## Work item
Transcribe all records verbatim.

## Supplied records

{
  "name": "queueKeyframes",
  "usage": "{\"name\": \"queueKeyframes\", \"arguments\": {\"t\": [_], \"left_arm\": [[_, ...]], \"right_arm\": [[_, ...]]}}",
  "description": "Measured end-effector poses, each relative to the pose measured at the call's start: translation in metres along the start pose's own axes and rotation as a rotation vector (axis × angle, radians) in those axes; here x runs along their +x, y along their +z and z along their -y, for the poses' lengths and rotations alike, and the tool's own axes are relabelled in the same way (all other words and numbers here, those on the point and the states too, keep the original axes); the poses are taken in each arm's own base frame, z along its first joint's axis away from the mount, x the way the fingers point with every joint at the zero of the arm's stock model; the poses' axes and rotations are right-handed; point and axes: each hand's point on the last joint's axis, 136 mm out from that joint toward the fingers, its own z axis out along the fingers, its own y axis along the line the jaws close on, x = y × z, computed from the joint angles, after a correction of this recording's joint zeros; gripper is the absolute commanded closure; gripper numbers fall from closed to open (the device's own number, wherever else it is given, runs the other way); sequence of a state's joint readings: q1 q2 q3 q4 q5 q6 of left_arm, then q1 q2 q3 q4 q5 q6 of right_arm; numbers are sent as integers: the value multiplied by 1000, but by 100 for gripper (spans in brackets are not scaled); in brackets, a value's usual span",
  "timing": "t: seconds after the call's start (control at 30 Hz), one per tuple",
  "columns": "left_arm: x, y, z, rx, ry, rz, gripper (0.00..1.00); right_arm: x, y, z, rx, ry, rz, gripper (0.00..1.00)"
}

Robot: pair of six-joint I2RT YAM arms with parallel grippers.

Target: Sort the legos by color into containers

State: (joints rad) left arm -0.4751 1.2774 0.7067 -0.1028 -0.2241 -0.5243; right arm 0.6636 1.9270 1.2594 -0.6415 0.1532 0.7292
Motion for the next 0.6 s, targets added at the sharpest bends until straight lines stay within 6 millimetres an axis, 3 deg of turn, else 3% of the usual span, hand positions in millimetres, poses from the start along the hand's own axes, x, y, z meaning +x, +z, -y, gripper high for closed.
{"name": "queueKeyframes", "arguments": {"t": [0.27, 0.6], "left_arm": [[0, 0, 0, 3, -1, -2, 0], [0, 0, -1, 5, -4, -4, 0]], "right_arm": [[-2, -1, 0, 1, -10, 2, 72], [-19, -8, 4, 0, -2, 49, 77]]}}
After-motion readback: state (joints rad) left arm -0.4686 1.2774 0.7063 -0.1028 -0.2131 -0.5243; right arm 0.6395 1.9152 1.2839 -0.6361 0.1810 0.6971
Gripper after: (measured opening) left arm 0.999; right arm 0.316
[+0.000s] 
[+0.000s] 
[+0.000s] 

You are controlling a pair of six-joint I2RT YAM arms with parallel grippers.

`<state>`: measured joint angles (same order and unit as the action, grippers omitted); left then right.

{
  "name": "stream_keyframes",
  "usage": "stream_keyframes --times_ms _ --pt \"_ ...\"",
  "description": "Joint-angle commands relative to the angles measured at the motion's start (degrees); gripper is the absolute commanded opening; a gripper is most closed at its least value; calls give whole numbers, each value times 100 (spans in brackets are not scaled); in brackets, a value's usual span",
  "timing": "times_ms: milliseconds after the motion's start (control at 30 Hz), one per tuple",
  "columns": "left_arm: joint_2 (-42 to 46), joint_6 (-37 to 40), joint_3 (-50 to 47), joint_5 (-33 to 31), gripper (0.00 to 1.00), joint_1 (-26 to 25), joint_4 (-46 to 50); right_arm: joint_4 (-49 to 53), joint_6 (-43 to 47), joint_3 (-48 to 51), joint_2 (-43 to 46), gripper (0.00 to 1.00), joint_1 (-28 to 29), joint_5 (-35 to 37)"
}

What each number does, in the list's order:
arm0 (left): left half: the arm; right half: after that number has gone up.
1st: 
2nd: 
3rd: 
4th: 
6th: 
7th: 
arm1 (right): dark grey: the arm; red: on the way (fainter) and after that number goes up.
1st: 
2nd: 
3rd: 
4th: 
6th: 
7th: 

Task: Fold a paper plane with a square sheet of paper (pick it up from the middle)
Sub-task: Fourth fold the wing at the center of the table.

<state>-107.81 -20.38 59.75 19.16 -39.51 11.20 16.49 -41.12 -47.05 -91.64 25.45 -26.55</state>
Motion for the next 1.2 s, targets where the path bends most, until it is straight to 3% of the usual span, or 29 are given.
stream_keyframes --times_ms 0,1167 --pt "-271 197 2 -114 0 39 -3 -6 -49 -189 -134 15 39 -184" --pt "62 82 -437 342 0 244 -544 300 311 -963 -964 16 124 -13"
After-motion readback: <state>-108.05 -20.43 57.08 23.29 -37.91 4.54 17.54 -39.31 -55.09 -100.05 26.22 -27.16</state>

## Result of the exercise
{
  "name": "queueKeyframes",
  "usage": "{\"name\": \"queueKeyframes\", \"arguments\": {\"t\": [_], \"left_arm\": [[_, ...]], \"right_arm\": [[_, ...]]}}",
  "description": "Measured end-effector poses, each relative to the pose measured at the call's start: translation in metres along the start pose's own axes and rotation as a rotation vector (axis × angle, radians) in those axes; here x runs along their +x, y along their +z and z along their -y, for the poses' lengths and rotations alike, and the tool's own axes are relabelled in the same way (all other words and numbers here, those on the point and the states too, keep the original axes); the poses are taken in each arm's own base frame, z along its first joint's axis away from the mount, x the way the fingers point with every joint at the zero of the arm's stock model; the poses' axes and rotations are right-handed; point and axes: each hand's point on the last joint's axis, 136 mm out from that joint toward the fingers, its own z axis out along the fingers, its own y axis along the line the jaws close on, x = y × z, computed from the joint angles, after a correction of this recording's joint zeros; gripper is the absolute commanded closure; gripper numbers fall from closed to open (the device's own number, wherever else it is given, runs the other way); sequence of a state's joint readings: q1 q2 q3 q4 q5 q6 of left_arm, then q1 q2 q3 q4 q5 q6 of right_arm; numbers are sent as integers: the value multiplied by 1000, but by 100 for gripper (spans in brackets are not scaled); in brackets, a value's usual span",
  "timing": "t: seconds after the call's start (control at 30 Hz), one per tuple",
  "columns": "left_arm: x, y, z, rx, ry, rz, gripper (0.00..1.00); right_arm: x, y, z, rx, ry, rz, gripper (0.00..1.00)"
}

Robot: pair of six-joint I2RT YAM arms with parallel grippers.

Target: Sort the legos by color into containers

State: (joints rad) left arm -0.4751 1.2774 0.7067 -0.1028 -0.2241 -0.5243; right arm 0.6636 1.9270 1.2594 -0.6415 0.1532 0.7292
Motion for the next 0.6 s, targets added at the sharpest bends until straight lines stay within 6 millimetres an axis, 3 deg of turn, else 3% of the usual span, hand positions in millimetres, poses from the start along the hand's own axes, x, y, z meaning +x, +z, -y, gripper high for closed.
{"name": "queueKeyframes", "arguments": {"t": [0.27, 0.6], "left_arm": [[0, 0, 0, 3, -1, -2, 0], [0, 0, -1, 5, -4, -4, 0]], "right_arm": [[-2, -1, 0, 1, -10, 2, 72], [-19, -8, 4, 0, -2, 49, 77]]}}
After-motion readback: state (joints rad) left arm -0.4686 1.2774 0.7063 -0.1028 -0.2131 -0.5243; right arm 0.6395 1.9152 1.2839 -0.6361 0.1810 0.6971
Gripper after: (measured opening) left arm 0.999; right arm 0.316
[+0.000s] 
[+0.000s] 
[+0.000s] 

You are controlling a pair of six-joint I2RT YAM arms with parallel grippers.

`<state>`: measured joint angles (same order and unit as the action, grippers omitted); left then right.

{
  "name": "stream_keyframes",
  "usage": "stream_keyframes --times_ms _ --pt \"_ ...\"",
  "description": "Joint-angle commands relative to the angles measured at the motion's start (degrees); gripper is the absolute commanded opening; a gripper is most closed at its least value; calls give whole numbers, each value times 100 (spans in brackets are not scaled); in brackets, a value's usual span",
  "timing": "times_ms: milliseconds after the motion's start (control at 30 Hz), one per tuple",
  "columns": "left_arm: joint_2 (-42 to 46), joint_6 (-37 to 40), joint_3 (-50 to 47), joint_5 (-33 to 31), gripper (0.00 to 1.00), joint_1 (-26 to 25), joint_4 (-46 to 50); right_arm: joint_4 (-49 to 53), joint_6 (-43 to 47), joint_3 (-48 to 51), joint_2 (-43 to 46), gripper (0.00 to 1.00), joint_1 (-28 to 29), joint_5 (-35 to 37)"
}

What each number does, in the list's order:
arm0 (left): left half: the arm; right half: after that number has gone up.
1st: 
2nd: 
3rd: 
4th: 
6th: 
7th: 
arm1 (right): dark grey: the arm; red: on the way (fainter) and after that number goes up.
1st: 
2nd: 
3rd: 
4th: 
6th: 
7th: 

Task: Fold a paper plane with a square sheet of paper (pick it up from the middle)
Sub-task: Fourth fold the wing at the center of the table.

<state>-107.81 -20.38 59.75 19.16 -39.51 11.20 16.49 -41.12 -47.05 -91.64 25.45 -26.55</state>
Motion for the next 1.2 s, targets where the path bends most, until it is straight to 3% of the usual span, or 29 are given.
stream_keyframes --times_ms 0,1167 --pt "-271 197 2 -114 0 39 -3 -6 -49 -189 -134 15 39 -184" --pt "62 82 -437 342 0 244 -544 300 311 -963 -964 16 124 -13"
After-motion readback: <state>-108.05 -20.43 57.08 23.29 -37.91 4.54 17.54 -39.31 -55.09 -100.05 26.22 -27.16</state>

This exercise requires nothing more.